[Your objective]
Each line below with the word "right" needs to be copied.

[Stored data]
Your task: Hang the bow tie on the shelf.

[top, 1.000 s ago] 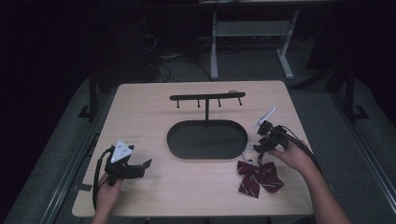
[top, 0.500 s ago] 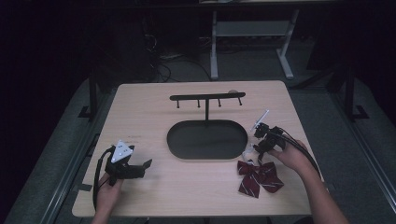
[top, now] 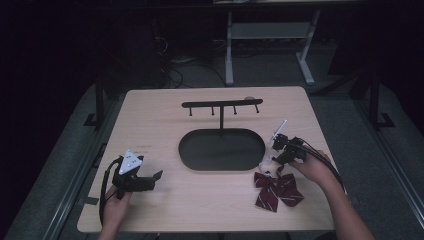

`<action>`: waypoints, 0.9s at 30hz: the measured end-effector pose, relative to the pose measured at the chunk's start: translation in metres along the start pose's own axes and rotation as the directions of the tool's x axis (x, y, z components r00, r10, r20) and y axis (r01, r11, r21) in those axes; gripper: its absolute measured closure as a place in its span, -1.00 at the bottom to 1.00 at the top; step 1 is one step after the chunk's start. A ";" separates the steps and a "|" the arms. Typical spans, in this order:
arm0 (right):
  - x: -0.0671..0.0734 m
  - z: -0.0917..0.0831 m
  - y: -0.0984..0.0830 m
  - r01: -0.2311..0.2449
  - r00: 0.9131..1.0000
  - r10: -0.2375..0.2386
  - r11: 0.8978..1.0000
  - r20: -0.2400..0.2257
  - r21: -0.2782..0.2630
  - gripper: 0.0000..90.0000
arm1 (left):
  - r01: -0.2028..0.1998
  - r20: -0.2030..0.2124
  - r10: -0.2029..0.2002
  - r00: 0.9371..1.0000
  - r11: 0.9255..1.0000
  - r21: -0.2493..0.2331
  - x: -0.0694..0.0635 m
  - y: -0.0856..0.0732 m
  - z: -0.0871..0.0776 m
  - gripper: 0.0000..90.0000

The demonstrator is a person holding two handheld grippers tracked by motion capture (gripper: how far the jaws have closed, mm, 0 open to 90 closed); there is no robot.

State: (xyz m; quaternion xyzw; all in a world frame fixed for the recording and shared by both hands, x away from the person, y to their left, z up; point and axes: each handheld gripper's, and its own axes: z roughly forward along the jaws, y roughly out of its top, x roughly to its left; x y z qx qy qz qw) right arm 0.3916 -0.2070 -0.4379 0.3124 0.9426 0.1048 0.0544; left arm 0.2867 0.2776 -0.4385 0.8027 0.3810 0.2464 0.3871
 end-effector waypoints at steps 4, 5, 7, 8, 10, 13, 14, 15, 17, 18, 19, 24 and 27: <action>-0.001 -0.006 -0.004 -0.007 1.000 0.006 1.000 -0.030 -0.025 0.98 | 0.006 -0.002 -0.006 1.000 1.000 -0.001 -0.001 0.000 0.000 -0.71; -0.001 -0.013 -0.006 -0.014 0.998 0.013 0.999 -0.058 -0.031 0.98 | 0.003 -0.004 -0.003 1.000 1.000 -0.004 -0.001 0.000 0.001 -0.71; 0.000 -0.019 -0.007 -0.013 0.997 0.010 0.999 -0.077 -0.041 0.98 | 0.004 -0.005 -0.004 1.000 1.000 -0.008 -0.001 0.000 0.002 -0.71; -0.001 -0.022 -0.008 -0.008 0.996 0.003 0.998 -0.092 -0.055 0.98 | 0.002 -0.004 -0.002 1.000 1.000 -0.009 -0.001 0.000 0.002 -0.71; -0.001 -0.026 -0.009 -0.012 0.994 0.004 0.997 -0.111 -0.078 0.98 | 0.001 -0.004 -0.002 1.000 1.000 -0.009 -0.001 0.000 0.002 -0.71; 0.000 -0.039 -0.013 -0.016 0.990 0.000 0.993 -0.143 -0.113 0.98 | 0.001 -0.006 -0.001 1.000 1.000 -0.009 -0.002 0.000 0.002 -0.71; 0.000 -0.041 -0.014 -0.011 0.988 -0.007 0.993 -0.151 -0.121 0.99 | 0.000 -0.007 0.000 1.000 1.000 -0.007 -0.001 0.000 0.001 -0.71; 0.001 -0.043 -0.015 -0.013 0.988 -0.007 0.992 -0.157 -0.125 0.99 | 0.001 -0.008 -0.001 1.000 1.000 -0.010 -0.001 0.000 0.001 -0.71; 0.002 -0.047 -0.016 -0.013 0.986 -0.011 0.990 -0.166 -0.142 0.99 | 0.002 -0.008 -0.002 1.000 1.000 -0.001 -0.001 0.000 0.000 -0.71; 0.001 -0.049 -0.017 -0.010 0.985 -0.017 0.988 -0.172 -0.154 0.99 | 0.002 -0.008 -0.002 1.000 1.000 -0.001 0.000 0.000 0.000 -0.71; 0.002 -0.051 -0.017 -0.017 0.984 -0.013 0.986 -0.178 -0.163 0.99 | 0.000 -0.009 0.000 1.000 1.000 0.003 0.000 0.000 0.000 -0.71; 0.004 -0.061 -0.018 -0.019 0.981 -0.021 0.979 -0.191 -0.205 0.99 | -0.001 -0.009 0.001 1.000 1.000 0.003 0.000 0.000 0.000 -0.71; 0.007 -0.070 -0.017 -0.014 0.982 -0.030 0.973 -0.187 -0.228 0.99 | 0.000 -0.009 0.000 1.000 1.000 0.003 0.000 0.000 0.000 -0.71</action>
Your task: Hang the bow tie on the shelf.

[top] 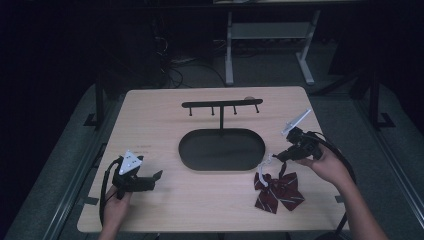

[Result below]
arm0 (right):
State: (xyz m; quaternion xyzw; all in a world frame fixed for the recording and shared by both hands, x away from the person, y to their left, z up; point and axes: each handheld gripper's, and its own axes: z roughly forward along the jaws, y roughly out of its top, x roughly to its left; x y z qx qy qz qw) right arm 0.3916 -0.2070 -0.4379 0.3124 0.9426 0.1048 0.0544; left arm 0.2867 0.2776 -0.4385 0.8027 0.3810 0.2464 0.3871

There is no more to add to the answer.